Jan 2018 Herald Sun
Tiny particles that deliver drugs to the hard-to-reach inner ear have been developed by Melbourne researchers in an ambitious project to develop the first preventive treatment for the most common type of deafness. A team from the Bionics Institute and University of Melbourne has developed porous particles that are loaded with medication and delivered through the ear drum and into the cochlea, to protect the easily damaged sensory hair cells that convert sound into nerve impulses.
Preclinical studies have shown that delivering these growth factors into the inner ear can restore the loss of connections between neurons and sensory cells — just like reconnecting the lead cable to a microphone.
Senior research fellow Dr Andrew Wise, one of the scientists behind the research takes a close look at the nanoparticles
Now, a $680,000 National Health and Medical Research Council grant will fund the crucial final preclinical studies aiming to test whether the treatment delivers functional benefit, in order for a first trial in humans. Senior research fellow Dr. Andrew Wise said hearing aids and cochlear implants were the only treatments for sensorineural hearing loss, which affects the volume and clarity of sound, and makes discriminating words from background noise hard. But given hearing aids only amplify sound and don’t make words clearer, and that a third of cochlear patients inexplicably lose their remaining natural hearing, better treatments were needed.

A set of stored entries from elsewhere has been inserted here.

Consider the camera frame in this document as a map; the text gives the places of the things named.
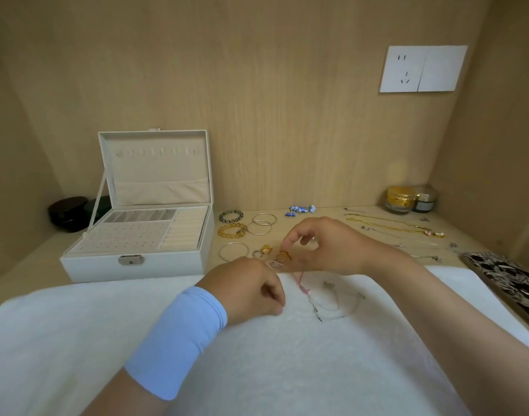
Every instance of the hand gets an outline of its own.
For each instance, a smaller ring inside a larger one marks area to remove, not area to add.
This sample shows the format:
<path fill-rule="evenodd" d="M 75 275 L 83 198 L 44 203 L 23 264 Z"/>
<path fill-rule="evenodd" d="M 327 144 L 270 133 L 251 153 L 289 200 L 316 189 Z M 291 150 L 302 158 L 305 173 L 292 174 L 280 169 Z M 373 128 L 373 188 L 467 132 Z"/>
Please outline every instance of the hand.
<path fill-rule="evenodd" d="M 256 258 L 241 257 L 213 268 L 195 286 L 214 295 L 228 315 L 228 325 L 260 315 L 279 315 L 286 304 L 280 279 Z"/>
<path fill-rule="evenodd" d="M 318 241 L 315 250 L 291 251 L 299 239 L 306 245 L 313 237 Z M 329 217 L 307 217 L 296 224 L 282 241 L 280 251 L 291 251 L 292 257 L 307 270 L 367 276 L 375 274 L 385 263 L 406 255 Z"/>

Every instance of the white jewelry box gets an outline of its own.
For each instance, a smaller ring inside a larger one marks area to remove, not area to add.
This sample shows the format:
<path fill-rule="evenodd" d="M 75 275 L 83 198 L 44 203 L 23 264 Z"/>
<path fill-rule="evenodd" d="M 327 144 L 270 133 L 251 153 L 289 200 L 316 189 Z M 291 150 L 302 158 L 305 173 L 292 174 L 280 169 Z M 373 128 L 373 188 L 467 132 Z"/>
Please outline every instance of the white jewelry box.
<path fill-rule="evenodd" d="M 75 283 L 204 274 L 211 247 L 206 130 L 100 132 L 105 165 L 83 236 L 60 258 Z M 93 224 L 104 183 L 112 209 Z"/>

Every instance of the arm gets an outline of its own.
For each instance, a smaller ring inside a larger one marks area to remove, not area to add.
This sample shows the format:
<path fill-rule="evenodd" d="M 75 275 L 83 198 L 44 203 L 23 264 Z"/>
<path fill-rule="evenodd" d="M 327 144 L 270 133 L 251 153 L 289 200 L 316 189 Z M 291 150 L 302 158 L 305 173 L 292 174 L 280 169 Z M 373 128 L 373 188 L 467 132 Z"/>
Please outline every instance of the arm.
<path fill-rule="evenodd" d="M 203 349 L 226 324 L 278 315 L 278 276 L 257 259 L 219 265 L 167 307 L 139 348 L 82 416 L 157 416 L 173 400 Z"/>
<path fill-rule="evenodd" d="M 473 414 L 529 415 L 529 348 L 404 252 L 327 217 L 307 218 L 282 242 L 306 268 L 365 274 L 393 299 Z"/>

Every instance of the blue sleeve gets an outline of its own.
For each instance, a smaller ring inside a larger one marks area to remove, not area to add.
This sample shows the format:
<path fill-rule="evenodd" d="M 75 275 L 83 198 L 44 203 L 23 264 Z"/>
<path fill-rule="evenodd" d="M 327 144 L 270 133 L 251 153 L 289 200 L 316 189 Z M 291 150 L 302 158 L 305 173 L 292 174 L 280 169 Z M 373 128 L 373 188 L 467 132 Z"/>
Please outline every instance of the blue sleeve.
<path fill-rule="evenodd" d="M 124 368 L 147 391 L 174 400 L 197 357 L 227 322 L 212 294 L 190 287 L 164 310 Z"/>

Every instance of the pink string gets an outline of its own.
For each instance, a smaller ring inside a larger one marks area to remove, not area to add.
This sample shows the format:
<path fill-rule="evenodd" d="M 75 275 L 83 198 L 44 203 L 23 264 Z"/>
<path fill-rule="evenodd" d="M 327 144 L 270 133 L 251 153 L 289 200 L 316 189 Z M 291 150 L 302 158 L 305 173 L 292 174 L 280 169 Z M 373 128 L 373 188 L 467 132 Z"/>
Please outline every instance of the pink string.
<path fill-rule="evenodd" d="M 297 279 L 296 275 L 292 273 L 292 276 L 294 278 L 294 280 L 296 281 L 297 283 L 297 286 L 299 287 L 299 289 L 301 290 L 301 292 L 303 292 L 304 294 L 308 295 L 309 294 L 309 289 L 307 289 L 305 286 L 303 286 L 301 284 L 301 279 L 303 279 L 303 272 L 301 272 L 301 275 L 299 277 L 299 280 Z"/>

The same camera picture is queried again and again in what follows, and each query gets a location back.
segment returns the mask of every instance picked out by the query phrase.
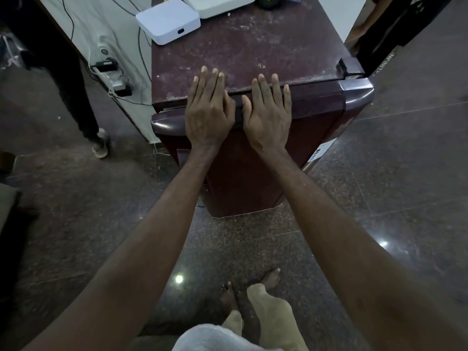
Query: hand
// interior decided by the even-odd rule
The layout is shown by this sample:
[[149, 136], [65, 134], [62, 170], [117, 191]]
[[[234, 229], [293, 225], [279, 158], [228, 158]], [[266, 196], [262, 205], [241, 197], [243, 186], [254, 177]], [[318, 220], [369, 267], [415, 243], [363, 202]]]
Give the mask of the hand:
[[259, 153], [281, 151], [288, 140], [291, 125], [291, 92], [284, 85], [284, 100], [278, 75], [272, 76], [273, 89], [260, 74], [252, 81], [252, 103], [242, 96], [244, 131], [250, 145]]
[[365, 34], [366, 34], [366, 29], [364, 29], [362, 26], [353, 27], [350, 30], [350, 33], [348, 34], [348, 37], [346, 38], [344, 42], [349, 43], [353, 40], [358, 40]]
[[200, 78], [193, 79], [185, 109], [185, 132], [192, 149], [209, 148], [218, 152], [234, 124], [235, 101], [224, 89], [224, 74], [213, 69], [207, 82], [207, 71], [203, 66]]

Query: white box
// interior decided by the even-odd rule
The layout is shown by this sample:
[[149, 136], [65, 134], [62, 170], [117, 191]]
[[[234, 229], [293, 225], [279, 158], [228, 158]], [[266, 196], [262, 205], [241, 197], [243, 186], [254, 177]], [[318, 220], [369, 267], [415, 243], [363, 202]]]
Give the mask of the white box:
[[255, 0], [184, 0], [205, 19], [251, 4]]
[[168, 0], [136, 15], [141, 29], [159, 45], [200, 27], [198, 13], [182, 0]]

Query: dark trousers
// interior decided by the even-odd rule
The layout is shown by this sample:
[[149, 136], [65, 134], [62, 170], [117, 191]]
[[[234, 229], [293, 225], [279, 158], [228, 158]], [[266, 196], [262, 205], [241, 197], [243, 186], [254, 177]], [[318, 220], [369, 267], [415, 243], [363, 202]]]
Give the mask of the dark trousers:
[[382, 64], [396, 46], [405, 46], [426, 28], [451, 0], [393, 0], [360, 40], [357, 58], [366, 76]]
[[79, 57], [34, 0], [1, 0], [0, 20], [31, 52], [34, 65], [46, 68], [83, 136], [100, 143], [99, 127], [85, 90]]

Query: sneaker
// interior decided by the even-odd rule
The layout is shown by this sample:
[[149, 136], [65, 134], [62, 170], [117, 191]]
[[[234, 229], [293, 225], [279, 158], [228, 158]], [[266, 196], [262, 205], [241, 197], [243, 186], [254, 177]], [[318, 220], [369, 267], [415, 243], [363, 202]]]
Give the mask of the sneaker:
[[104, 129], [99, 128], [99, 131], [97, 132], [97, 136], [102, 139], [102, 143], [94, 144], [93, 152], [97, 158], [104, 159], [109, 154], [109, 149], [108, 149], [109, 135]]

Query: granite floor
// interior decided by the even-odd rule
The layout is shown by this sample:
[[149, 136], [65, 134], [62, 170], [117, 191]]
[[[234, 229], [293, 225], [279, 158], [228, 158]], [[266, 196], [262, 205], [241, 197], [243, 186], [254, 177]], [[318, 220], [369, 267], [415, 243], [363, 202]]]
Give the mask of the granite floor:
[[[468, 53], [466, 0], [453, 0], [372, 81], [376, 98], [311, 172], [401, 263], [438, 286], [464, 313], [468, 304]], [[29, 230], [0, 336], [17, 350], [79, 294], [177, 174], [155, 154], [106, 93], [86, 78], [111, 156], [94, 158], [44, 73], [0, 71], [0, 147], [17, 153], [3, 178], [39, 217]], [[244, 336], [258, 320], [243, 288], [283, 270], [274, 295], [287, 299], [310, 350], [367, 350], [308, 250], [287, 204], [213, 219], [196, 208], [183, 253], [142, 331], [177, 334], [221, 323], [219, 287], [241, 291]]]

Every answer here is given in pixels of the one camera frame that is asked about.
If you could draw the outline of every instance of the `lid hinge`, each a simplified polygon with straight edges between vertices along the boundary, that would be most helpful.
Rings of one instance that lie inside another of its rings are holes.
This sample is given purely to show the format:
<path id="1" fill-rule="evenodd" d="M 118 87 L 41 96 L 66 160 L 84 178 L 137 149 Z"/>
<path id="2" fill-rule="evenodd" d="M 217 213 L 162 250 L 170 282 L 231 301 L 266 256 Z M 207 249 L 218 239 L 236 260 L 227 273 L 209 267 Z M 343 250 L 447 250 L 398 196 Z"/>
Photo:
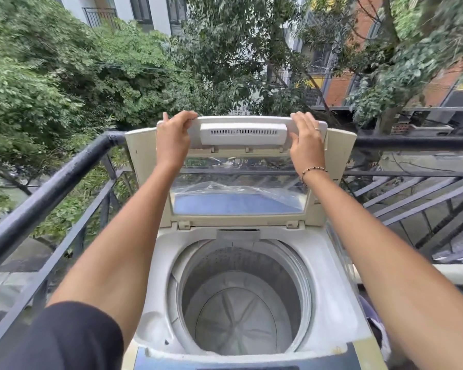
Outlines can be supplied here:
<path id="1" fill-rule="evenodd" d="M 286 229 L 287 230 L 298 230 L 301 225 L 304 224 L 302 220 L 288 220 L 286 221 Z"/>
<path id="2" fill-rule="evenodd" d="M 188 231 L 191 229 L 191 222 L 189 220 L 180 220 L 178 223 L 178 229 Z"/>

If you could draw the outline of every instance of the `top-load washing machine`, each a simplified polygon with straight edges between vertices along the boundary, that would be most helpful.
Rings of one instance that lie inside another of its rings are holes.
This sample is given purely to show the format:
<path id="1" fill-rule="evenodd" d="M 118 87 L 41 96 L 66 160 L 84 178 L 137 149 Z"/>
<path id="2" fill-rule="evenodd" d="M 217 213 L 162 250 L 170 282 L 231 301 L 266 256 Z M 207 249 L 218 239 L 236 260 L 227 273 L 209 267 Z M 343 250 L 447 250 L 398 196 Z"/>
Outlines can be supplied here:
<path id="1" fill-rule="evenodd" d="M 356 135 L 320 128 L 339 182 Z M 123 369 L 386 368 L 351 263 L 295 173 L 289 131 L 283 117 L 193 121 Z M 126 134 L 139 185 L 156 138 L 156 128 Z"/>

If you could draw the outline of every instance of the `beaded bracelet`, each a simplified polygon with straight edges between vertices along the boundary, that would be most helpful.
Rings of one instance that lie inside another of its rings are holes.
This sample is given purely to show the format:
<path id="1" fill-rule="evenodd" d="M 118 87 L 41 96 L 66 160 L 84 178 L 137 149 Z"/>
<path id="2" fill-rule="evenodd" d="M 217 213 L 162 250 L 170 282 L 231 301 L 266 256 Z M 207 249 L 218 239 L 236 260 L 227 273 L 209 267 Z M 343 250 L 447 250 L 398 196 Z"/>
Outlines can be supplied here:
<path id="1" fill-rule="evenodd" d="M 308 169 L 302 171 L 302 175 L 300 176 L 300 181 L 301 181 L 302 184 L 303 184 L 304 186 L 306 186 L 306 187 L 307 187 L 307 185 L 306 185 L 305 182 L 304 182 L 304 175 L 305 175 L 305 173 L 306 173 L 307 171 L 310 171 L 310 170 L 322 170 L 322 171 L 326 171 L 326 172 L 327 172 L 327 170 L 326 170 L 324 167 L 320 167 L 320 166 L 309 167 Z"/>

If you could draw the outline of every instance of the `black sleeve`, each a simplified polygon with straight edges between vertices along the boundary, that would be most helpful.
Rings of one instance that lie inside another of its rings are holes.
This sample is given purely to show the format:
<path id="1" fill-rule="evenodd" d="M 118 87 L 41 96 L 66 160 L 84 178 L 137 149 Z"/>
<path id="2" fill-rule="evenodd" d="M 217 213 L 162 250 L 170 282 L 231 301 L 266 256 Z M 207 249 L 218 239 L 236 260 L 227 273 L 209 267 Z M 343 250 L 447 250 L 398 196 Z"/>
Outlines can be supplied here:
<path id="1" fill-rule="evenodd" d="M 80 302 L 43 310 L 0 370 L 119 370 L 123 337 L 108 314 Z"/>

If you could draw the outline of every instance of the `hand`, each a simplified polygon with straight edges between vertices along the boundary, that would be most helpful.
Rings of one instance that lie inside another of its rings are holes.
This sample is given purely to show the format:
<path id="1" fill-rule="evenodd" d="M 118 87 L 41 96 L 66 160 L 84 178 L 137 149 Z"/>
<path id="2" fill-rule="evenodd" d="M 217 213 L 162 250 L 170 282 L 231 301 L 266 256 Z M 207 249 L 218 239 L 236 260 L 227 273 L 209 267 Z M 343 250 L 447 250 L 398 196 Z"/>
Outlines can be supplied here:
<path id="1" fill-rule="evenodd" d="M 197 118 L 195 111 L 181 111 L 172 119 L 163 113 L 163 122 L 156 131 L 156 161 L 157 165 L 170 168 L 177 173 L 184 164 L 185 157 L 191 145 L 191 137 L 187 130 L 192 119 Z"/>
<path id="2" fill-rule="evenodd" d="M 291 113 L 290 117 L 295 121 L 298 128 L 298 135 L 290 132 L 292 146 L 290 157 L 298 175 L 302 175 L 309 167 L 326 167 L 324 161 L 324 143 L 319 128 L 319 122 L 312 114 L 300 111 Z"/>

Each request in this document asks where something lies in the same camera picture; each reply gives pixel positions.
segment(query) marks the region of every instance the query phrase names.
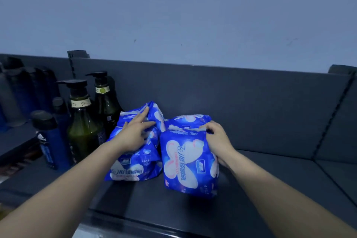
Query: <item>sanitary pad package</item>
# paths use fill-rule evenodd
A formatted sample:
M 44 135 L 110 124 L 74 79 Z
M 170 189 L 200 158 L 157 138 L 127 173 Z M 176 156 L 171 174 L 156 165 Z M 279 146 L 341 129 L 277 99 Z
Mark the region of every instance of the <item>sanitary pad package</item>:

“It’s known as ‘hidden hearing loss’ because it’s not reliably detectable,” Dr. Wise said. “And yet, it’s severe hearing loss that’s an important factor in the progression of neurological diseases like dementia.” Dr. Wise said their drug delivery technique helped overcome two major challenges of delivering medication to the inner ear: firstly, protecting the medication so it could diffuse over weeks or months; and secondly, by allowing the drug to stay close to sensory cells rather than being drained through the tubes connected to the throat. “It’s about finding that early therapy so you can go in, repair and regenerate those connections when it hasn’t progressed to such a degenerative state,” Dr. Wise said. “Once you lose those hair cells at the moment there is no way to replace them. But if we can repair some links, you can perhaps slow progression and improve hearing.”
ENT surgeon Sheryl Wagstaff, a co-investigator on the project, said she had seen how hearing loss quickly leads to social isolation, which increased the risk of dementia. “I used to say to patients; there’s not going to be anything I can do for you in my lifetime. Just recently I’ve been saying; there might be something on the horizon,” she said.